What you need to do :: Can you restate the lines of the entries below, word for word, from the first one through the line that includes "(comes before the"?
•••••
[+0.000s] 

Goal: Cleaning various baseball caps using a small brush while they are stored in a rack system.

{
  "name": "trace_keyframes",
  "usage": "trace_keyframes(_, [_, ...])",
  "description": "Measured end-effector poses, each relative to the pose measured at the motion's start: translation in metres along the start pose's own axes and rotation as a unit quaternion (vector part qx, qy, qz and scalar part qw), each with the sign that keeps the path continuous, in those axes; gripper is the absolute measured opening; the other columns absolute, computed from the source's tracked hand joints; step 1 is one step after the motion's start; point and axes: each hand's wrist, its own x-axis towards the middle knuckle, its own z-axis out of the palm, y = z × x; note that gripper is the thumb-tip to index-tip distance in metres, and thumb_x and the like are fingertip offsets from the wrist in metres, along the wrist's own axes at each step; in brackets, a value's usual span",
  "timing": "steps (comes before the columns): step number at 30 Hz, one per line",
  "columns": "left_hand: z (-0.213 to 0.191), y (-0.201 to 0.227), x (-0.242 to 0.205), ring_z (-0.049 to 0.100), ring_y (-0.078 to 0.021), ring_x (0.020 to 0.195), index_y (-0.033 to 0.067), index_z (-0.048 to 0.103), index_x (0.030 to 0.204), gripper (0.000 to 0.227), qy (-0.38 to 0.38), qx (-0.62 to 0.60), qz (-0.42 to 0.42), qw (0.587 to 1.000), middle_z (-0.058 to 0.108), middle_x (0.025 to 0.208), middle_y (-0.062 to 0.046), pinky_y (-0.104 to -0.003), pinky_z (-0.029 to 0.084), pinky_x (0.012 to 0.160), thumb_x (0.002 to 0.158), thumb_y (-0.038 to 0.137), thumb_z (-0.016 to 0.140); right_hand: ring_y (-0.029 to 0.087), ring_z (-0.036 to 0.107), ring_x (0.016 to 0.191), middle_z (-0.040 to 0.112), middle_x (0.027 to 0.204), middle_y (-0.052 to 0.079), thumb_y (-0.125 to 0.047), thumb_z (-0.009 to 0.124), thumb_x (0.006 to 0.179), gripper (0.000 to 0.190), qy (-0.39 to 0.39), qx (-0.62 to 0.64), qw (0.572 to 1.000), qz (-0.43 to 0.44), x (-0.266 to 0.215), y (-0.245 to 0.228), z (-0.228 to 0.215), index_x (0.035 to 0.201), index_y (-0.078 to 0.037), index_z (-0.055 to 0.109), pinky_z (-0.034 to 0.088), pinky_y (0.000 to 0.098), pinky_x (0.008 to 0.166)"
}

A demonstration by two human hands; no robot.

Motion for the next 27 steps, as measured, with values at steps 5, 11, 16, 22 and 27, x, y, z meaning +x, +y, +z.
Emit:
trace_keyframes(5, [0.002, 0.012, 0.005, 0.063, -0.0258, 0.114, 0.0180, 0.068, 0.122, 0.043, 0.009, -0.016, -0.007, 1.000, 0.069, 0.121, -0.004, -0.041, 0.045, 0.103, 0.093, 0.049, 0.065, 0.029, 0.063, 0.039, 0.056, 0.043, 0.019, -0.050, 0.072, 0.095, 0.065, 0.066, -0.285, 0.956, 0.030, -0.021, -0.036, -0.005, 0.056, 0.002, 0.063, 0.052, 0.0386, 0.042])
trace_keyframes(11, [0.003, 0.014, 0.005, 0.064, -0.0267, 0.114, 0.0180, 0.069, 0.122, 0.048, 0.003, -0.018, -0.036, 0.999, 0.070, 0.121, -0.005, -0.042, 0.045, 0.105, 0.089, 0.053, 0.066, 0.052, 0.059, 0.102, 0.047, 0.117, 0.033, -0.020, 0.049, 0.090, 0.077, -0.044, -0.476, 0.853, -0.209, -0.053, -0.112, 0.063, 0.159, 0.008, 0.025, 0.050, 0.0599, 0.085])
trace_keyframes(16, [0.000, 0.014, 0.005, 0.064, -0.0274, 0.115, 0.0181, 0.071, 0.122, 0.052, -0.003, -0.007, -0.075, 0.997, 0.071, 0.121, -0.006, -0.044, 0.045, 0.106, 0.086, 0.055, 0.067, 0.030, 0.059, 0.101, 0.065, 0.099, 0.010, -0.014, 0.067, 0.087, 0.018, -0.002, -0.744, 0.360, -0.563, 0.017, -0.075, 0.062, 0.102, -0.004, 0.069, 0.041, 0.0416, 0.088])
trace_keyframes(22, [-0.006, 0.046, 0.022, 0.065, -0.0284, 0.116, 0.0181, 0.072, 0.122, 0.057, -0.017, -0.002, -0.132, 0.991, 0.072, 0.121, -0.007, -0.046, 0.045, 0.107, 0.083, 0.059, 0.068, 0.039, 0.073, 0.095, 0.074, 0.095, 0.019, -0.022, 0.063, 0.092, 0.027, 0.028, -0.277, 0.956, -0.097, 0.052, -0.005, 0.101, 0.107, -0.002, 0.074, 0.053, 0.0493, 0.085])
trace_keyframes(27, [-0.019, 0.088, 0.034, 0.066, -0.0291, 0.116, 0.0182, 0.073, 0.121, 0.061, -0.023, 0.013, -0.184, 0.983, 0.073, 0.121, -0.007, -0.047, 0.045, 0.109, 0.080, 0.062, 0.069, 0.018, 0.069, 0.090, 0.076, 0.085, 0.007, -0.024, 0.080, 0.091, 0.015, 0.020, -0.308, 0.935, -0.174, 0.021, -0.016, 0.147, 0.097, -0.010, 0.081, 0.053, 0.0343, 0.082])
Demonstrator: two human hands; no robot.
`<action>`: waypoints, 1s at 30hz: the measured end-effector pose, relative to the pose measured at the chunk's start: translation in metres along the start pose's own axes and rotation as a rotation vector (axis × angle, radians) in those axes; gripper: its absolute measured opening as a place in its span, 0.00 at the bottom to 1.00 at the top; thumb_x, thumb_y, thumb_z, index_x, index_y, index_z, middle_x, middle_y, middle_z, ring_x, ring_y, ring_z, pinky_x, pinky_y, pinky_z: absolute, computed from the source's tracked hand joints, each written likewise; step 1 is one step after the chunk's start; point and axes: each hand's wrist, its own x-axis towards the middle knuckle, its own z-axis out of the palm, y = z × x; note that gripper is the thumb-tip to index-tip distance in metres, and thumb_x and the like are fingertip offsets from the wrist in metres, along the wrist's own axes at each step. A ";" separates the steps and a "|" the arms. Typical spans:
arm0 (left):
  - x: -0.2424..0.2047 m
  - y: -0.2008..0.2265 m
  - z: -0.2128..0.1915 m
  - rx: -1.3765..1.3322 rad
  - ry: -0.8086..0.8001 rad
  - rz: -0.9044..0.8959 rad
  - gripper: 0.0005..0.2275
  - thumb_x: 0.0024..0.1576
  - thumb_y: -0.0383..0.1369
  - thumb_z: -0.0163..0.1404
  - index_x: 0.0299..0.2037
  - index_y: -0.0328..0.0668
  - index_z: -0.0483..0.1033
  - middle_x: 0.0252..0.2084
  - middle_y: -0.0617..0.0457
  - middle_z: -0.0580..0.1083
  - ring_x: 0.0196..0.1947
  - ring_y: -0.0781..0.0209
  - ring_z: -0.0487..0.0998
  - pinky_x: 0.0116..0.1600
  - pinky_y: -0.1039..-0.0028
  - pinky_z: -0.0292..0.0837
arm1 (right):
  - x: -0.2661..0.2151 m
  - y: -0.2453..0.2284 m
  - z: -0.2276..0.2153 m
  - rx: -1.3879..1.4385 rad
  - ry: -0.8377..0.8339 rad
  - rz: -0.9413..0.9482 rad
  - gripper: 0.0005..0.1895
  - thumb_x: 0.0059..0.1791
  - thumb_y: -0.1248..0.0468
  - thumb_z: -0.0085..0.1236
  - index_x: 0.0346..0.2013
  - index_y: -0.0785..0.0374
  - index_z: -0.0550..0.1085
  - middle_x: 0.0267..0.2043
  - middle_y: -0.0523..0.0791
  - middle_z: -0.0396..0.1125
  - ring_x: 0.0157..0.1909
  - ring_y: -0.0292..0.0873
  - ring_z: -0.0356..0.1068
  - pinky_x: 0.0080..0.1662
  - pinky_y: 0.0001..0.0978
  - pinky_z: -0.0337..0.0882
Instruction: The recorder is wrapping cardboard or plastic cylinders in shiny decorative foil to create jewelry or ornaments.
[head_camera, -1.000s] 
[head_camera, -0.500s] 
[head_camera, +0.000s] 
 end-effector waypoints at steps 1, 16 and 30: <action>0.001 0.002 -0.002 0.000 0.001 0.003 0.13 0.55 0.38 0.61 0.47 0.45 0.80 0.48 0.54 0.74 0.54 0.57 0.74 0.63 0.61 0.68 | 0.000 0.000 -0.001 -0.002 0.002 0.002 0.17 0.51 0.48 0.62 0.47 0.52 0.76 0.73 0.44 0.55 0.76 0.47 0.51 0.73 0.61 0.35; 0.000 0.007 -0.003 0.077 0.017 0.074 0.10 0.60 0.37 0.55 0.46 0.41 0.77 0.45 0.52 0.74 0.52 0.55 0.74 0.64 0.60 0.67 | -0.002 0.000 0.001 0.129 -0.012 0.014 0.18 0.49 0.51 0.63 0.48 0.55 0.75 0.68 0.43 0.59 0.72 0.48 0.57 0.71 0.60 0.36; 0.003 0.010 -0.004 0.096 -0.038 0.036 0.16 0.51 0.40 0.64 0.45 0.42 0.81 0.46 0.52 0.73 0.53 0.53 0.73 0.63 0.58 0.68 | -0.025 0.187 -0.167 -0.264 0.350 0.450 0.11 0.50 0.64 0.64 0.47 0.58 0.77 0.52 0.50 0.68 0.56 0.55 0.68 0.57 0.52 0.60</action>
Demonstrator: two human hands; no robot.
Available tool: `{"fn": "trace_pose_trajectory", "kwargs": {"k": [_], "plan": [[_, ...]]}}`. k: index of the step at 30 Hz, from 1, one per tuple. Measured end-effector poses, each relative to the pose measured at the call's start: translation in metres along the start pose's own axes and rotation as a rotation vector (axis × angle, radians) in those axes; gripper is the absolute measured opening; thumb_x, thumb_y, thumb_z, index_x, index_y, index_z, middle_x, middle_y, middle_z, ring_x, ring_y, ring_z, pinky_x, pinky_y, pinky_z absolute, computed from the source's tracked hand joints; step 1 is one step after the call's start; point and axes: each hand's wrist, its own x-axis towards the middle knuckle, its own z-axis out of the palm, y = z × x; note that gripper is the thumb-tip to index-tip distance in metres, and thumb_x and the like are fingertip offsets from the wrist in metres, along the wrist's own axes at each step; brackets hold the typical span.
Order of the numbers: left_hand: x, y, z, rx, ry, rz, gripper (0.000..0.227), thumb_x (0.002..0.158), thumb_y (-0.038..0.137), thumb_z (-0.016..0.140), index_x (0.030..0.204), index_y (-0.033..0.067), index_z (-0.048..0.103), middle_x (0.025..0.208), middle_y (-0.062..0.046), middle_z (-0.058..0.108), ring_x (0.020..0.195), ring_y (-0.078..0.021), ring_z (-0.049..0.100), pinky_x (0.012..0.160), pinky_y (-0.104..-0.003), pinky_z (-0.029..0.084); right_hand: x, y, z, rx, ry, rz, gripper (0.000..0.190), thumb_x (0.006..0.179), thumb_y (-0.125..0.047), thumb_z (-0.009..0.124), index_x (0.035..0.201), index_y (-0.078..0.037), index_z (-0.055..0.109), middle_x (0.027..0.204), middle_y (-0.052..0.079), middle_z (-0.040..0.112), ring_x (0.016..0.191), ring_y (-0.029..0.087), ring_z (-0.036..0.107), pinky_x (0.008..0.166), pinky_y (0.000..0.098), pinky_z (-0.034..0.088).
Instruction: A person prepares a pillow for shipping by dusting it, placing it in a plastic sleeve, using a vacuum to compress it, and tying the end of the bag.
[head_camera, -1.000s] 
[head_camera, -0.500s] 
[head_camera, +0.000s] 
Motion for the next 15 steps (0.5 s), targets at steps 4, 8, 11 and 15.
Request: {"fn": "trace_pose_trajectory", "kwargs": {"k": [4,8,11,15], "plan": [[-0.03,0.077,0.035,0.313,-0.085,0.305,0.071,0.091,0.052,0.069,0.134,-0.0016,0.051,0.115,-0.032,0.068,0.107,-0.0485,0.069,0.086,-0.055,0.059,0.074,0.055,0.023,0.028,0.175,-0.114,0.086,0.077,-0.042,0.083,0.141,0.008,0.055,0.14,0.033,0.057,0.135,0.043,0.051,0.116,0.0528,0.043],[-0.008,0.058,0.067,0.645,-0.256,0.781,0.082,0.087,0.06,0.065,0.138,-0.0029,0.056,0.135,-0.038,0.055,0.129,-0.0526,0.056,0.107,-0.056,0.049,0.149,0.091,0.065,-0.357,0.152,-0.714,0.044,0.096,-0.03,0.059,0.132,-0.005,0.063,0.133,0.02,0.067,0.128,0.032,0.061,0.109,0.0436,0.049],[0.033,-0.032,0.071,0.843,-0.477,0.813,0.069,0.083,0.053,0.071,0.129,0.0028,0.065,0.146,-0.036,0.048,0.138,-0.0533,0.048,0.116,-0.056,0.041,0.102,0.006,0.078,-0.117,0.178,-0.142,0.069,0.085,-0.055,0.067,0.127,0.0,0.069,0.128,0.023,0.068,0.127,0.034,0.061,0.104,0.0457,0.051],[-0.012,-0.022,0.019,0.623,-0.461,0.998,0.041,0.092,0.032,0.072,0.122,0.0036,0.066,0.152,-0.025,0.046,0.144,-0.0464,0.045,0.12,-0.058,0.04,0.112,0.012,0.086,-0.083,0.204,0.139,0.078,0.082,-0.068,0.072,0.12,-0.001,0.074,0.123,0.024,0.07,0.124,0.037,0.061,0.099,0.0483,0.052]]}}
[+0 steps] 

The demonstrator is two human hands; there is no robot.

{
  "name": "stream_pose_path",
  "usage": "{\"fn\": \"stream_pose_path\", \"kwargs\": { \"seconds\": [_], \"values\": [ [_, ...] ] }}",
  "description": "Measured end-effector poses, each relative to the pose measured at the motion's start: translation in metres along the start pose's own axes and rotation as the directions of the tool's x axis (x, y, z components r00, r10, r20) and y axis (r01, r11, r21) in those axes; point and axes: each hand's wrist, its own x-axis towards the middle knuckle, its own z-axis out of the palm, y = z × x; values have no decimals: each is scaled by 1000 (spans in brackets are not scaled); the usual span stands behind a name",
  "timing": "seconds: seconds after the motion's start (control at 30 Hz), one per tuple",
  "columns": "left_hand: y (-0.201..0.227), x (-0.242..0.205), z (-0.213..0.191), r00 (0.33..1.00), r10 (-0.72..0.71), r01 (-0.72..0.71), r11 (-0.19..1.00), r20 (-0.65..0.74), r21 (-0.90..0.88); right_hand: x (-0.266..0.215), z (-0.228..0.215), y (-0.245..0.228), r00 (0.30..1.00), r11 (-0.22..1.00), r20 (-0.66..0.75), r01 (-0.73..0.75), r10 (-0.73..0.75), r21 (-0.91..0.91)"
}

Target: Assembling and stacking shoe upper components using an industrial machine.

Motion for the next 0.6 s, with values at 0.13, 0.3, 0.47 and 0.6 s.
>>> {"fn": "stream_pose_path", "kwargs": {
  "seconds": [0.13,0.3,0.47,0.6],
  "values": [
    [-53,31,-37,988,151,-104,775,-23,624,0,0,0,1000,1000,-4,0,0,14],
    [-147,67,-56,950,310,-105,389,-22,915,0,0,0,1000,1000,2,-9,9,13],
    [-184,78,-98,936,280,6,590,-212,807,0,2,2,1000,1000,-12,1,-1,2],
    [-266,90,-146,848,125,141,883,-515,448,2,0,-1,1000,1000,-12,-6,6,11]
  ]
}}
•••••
Output for this exercise ::
[+0.000s] 

Goal: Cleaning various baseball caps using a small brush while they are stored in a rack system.

{
  "name": "trace_keyframes",
  "usage": "trace_keyframes(_, [_, ...])",
  "description": "Measured end-effector poses, each relative to the pose measured at the motion's start: translation in metres along the start pose's own axes and rotation as a unit quaternion (vector part qx, qy, qz and scalar part qw), each with the sign that keeps the path continuous, in those axes; gripper is the absolute measured opening; the other columns absolute, computed from the source's tracked hand joints; step 1 is one step after the motion's start; point and axes: each hand's wrist, its own x-axis towards the middle knuckle, its own z-axis out of the palm, y = z × x; note that gripper is the thumb-tip to index-tip distance in metres, and thumb_x and the like are fingertip offsets from the wrist in metres, along the wrist's own axes at each step; in brackets, a value's usual span",
  "timing": "steps (comes before the columns): step number at 30 Hz, one per line",

This exercise has no more to it.